%%

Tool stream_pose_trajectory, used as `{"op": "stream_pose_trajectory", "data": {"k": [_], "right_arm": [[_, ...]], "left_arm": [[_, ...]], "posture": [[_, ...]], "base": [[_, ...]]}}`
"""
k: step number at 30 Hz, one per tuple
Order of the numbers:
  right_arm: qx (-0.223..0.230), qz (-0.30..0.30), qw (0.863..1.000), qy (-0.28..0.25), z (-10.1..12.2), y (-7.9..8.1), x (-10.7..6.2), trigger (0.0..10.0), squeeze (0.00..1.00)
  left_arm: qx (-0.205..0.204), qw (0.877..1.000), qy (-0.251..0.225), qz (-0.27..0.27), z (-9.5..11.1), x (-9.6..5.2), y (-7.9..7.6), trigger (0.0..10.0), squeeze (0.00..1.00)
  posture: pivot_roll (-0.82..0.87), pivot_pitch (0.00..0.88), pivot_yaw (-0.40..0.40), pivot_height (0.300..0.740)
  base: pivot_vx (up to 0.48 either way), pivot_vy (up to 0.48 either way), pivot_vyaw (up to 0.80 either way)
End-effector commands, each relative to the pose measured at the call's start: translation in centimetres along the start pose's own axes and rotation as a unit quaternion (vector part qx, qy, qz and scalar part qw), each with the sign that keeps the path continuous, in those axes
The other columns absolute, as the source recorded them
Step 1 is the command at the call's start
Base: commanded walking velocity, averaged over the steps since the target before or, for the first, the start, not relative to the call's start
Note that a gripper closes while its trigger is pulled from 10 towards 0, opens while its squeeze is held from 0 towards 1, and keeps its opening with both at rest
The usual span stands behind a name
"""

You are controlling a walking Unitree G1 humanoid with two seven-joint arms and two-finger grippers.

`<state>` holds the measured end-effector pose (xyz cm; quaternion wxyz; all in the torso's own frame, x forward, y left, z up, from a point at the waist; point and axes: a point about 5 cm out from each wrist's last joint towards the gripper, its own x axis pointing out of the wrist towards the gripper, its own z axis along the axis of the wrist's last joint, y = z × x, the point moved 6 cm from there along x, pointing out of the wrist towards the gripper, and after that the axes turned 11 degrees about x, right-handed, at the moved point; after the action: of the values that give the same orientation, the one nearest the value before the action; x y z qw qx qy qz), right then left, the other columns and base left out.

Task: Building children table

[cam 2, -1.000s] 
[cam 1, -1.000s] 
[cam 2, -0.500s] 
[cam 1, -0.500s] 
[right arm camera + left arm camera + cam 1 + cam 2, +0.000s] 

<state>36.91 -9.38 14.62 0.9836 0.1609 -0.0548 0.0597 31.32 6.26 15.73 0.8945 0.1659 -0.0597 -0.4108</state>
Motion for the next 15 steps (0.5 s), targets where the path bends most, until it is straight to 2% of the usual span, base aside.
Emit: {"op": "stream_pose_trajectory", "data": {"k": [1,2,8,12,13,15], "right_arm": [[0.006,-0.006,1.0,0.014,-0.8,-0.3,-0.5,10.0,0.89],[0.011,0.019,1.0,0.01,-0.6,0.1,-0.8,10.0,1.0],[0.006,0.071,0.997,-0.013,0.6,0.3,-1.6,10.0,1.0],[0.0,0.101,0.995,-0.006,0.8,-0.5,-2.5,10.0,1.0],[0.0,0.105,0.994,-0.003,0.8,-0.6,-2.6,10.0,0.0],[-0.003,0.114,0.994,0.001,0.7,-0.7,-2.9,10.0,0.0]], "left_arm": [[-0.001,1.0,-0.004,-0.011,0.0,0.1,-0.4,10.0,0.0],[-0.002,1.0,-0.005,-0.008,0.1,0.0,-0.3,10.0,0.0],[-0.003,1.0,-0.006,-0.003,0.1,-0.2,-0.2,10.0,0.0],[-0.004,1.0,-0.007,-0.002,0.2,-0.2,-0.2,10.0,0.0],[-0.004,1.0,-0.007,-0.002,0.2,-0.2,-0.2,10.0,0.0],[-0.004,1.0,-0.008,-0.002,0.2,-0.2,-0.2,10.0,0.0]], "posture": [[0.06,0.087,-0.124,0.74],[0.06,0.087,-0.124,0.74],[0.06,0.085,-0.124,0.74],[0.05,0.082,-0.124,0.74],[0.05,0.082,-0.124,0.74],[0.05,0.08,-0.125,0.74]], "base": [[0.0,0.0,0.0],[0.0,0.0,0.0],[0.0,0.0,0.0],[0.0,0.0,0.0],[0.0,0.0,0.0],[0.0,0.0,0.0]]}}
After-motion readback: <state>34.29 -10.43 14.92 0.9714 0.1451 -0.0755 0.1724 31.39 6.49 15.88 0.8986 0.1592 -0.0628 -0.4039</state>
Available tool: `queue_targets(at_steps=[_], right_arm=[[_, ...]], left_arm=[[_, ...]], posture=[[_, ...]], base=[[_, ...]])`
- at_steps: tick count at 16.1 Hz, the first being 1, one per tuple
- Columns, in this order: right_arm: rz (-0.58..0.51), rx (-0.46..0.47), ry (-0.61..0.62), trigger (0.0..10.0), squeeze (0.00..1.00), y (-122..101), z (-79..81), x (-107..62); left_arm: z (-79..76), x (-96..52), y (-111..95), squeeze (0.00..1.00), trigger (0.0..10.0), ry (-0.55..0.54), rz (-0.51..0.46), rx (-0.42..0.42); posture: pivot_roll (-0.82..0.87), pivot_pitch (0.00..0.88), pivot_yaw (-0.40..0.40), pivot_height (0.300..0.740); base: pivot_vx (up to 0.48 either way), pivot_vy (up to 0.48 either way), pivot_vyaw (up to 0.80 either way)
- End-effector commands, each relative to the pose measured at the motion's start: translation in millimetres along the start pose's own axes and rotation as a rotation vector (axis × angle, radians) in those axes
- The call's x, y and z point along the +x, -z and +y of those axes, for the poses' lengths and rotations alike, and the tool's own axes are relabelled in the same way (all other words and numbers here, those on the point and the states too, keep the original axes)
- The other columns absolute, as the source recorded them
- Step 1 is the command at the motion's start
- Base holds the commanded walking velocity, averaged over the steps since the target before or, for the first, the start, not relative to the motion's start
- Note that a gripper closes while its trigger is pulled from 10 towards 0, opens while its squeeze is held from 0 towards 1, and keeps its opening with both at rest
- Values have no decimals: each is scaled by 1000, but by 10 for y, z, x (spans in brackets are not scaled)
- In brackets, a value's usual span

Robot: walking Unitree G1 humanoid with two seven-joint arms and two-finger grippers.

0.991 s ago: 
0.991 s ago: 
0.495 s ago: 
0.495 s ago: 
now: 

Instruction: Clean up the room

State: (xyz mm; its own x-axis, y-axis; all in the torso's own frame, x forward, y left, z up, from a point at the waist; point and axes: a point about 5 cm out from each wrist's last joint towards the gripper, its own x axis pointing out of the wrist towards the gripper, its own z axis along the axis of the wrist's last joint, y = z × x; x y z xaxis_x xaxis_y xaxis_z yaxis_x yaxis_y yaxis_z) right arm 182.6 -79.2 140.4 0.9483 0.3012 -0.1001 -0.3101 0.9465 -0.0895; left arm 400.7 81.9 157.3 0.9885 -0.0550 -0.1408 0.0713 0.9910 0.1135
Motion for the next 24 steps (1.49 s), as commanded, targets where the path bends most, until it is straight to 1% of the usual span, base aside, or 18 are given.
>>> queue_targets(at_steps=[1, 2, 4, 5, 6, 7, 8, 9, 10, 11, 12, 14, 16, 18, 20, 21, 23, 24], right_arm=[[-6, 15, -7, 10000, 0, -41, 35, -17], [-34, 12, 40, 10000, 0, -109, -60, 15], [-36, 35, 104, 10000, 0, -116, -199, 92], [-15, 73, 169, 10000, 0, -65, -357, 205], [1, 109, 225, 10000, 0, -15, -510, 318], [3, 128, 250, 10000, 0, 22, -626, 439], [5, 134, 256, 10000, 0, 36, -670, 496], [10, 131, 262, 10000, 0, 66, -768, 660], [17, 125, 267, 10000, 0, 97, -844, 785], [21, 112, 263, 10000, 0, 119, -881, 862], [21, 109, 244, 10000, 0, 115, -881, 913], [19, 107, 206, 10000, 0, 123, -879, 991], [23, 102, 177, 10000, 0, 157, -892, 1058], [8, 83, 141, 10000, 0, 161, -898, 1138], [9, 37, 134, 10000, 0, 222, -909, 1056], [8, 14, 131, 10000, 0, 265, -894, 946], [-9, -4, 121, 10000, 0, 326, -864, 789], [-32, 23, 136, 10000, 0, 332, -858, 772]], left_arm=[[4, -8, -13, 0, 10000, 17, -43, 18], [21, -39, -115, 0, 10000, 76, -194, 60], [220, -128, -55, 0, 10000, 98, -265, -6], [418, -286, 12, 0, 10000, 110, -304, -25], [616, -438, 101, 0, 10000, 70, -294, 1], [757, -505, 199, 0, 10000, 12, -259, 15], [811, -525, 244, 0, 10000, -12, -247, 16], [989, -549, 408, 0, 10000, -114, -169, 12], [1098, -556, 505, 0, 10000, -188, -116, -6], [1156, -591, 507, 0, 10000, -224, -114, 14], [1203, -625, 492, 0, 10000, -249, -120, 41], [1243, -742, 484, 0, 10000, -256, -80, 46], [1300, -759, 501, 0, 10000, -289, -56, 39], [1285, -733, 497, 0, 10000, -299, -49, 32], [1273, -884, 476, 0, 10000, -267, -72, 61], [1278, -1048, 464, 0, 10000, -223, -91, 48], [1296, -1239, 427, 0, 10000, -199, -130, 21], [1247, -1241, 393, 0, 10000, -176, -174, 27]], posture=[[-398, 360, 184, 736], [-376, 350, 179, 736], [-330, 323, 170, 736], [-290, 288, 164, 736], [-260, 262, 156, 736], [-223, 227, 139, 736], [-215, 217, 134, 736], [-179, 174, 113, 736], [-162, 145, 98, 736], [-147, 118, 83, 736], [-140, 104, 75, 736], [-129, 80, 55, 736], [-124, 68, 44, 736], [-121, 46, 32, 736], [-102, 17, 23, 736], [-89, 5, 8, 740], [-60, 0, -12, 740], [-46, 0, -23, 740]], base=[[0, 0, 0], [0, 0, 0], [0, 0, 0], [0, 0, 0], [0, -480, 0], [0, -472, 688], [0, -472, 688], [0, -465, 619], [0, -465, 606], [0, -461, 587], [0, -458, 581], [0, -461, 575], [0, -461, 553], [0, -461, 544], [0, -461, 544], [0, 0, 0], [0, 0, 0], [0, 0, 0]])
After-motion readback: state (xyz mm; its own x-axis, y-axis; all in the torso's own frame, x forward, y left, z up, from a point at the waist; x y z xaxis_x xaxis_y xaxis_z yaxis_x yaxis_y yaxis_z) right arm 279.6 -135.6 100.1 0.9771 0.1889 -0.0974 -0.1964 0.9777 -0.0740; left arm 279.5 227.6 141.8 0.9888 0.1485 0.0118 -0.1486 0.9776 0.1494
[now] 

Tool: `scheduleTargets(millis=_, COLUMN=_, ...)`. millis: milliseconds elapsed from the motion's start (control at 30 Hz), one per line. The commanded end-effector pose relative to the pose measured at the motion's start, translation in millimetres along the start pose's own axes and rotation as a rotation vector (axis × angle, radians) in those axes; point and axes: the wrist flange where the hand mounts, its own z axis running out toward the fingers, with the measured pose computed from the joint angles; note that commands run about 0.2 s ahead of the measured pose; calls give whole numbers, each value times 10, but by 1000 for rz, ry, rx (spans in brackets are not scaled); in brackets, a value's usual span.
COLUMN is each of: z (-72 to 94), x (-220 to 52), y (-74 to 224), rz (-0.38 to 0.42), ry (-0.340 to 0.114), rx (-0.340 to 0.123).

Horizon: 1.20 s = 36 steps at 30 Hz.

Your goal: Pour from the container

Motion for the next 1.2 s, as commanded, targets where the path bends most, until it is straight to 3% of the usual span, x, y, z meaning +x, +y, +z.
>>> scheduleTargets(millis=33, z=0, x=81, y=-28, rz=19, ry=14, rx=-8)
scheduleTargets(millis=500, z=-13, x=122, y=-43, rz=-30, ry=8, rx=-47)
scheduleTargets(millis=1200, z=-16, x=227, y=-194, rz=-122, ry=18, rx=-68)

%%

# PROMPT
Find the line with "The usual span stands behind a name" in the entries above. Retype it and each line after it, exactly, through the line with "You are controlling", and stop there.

# EXERCISE RESULT
The usual span stands behind a name
"""

You are controlling a walking Unitree G1 humanoid with two seven-joint arms and two-finger grippers.

The exercise calls for nothing further.